On the extreme opposite, we also know people who can’t smell a donut without putting a pound or two on the scale (hope it’s not you, but if that is the case, make sure to read the entire article, this can really help you get out if this situation).

Many will reject this condition on the fate that nature holds for us, the genetic factor. While it is true that some people are blessed with genetic advantage that others don’t have, humanity has not condemned you to remain in this situation for the rest of your life.

The main factor that influences the direction of your body composition is called metabolic flexibility. Of course, this factor may be naturally advantaged by nature, but it is not necessarily a question of destiny. If we look at some numbers, 32% of your metabolic flexibility can be predicted by genetics. That means that the remaining 68% can be improved by your actions. You control the major part of the response you get from your diet and your training.

 

WHAT IS METABOLIC FLEXIBILITY?

First, it’s important to understand what metabolic flexibility is. To keep it brief, metabolic flexibility is the ability to switch from one fuel source to another and respond to different nutritional intake and energy demands. For different reasons (good example would be to switch from a high carbs diet to a low carbs diet), a fuel source can become discontinued, pushing the body to search for another source. A good metabolic flexibility will make it easier to switch from lipids to carbohydrates and transition between both energy sources. Going from carbohydrate fueling to fat burning quickly allows an individual to feed himself in a more varied way and to mix the macros while improving his body composition.
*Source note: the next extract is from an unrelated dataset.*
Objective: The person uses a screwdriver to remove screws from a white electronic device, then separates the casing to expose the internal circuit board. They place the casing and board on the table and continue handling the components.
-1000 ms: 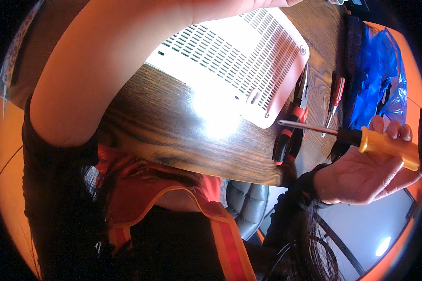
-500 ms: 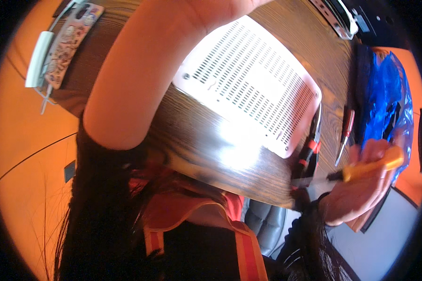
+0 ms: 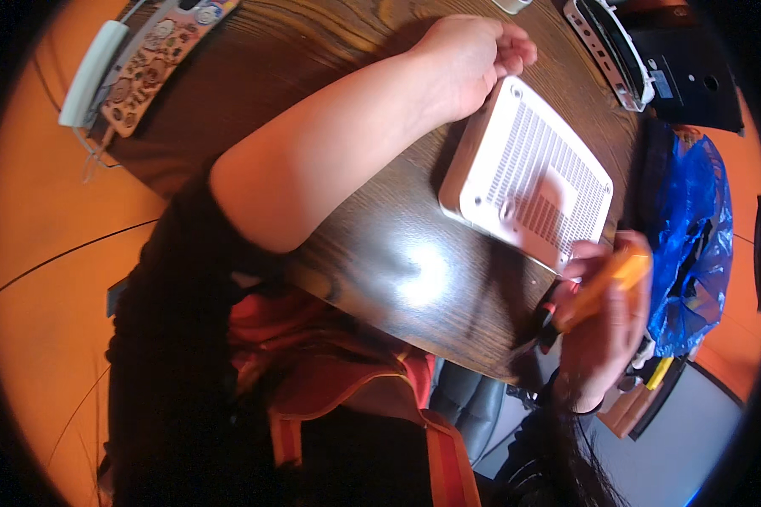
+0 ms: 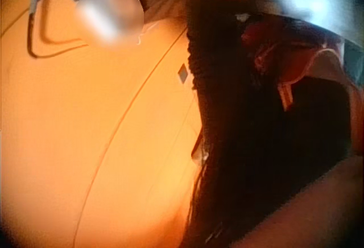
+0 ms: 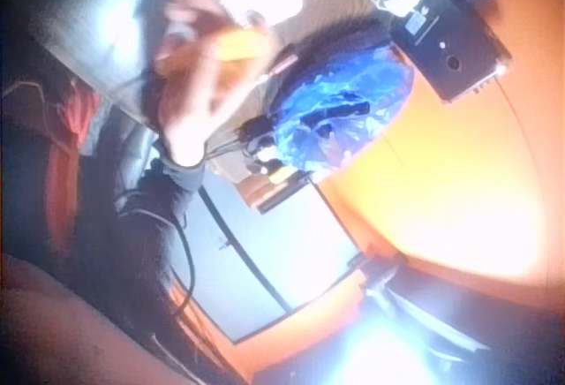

Metabolic flexibility can also describe the ability to adjust to energy intake. Let’s say that you are traveling and that the schedule does not allow you to eat every 2-3 hours. An individual with good metabolic flexibility will be able to use stored energy to meet these demands. Otherwise, a drop-in energy would be felt, fatigue, feeling of unbearable hunger, etc. … would rise until you can eat.

People with good metabolic flexibility will quickly adapt to different diet strategies, alter their caloric intake, macros and food choices without being too negatively affected by the changes. Their body will also be more efficient at using fat for fuel and carbs and proteins for muscle growth and recovery. These people will be able to change their body composition quickly.

WHAT ARE OUR MAIN FUEL SOURCES?

There are three main fuel sources our body can convert into energy. The fact that some people respond better to some dietary strategies is a good indicator that they can convert some type of food into energy better than another.

Proteins can be one fuel source, although it is very limited unless you are under extreme conditions and on a very low caloric intake, relying on a protein-only diet. The fact that you are training hard and consuming higher amount of proteins can already protect you from proteins oxidation. Remember that our organism is made to survive, so you really have to dig deep to rely on proteins to fuel your body. But if you are someone who really can’t burn fat for fuel, this condition is really not ideal as amino acids will be converted into glucose via a pathway called gluconeogenesis.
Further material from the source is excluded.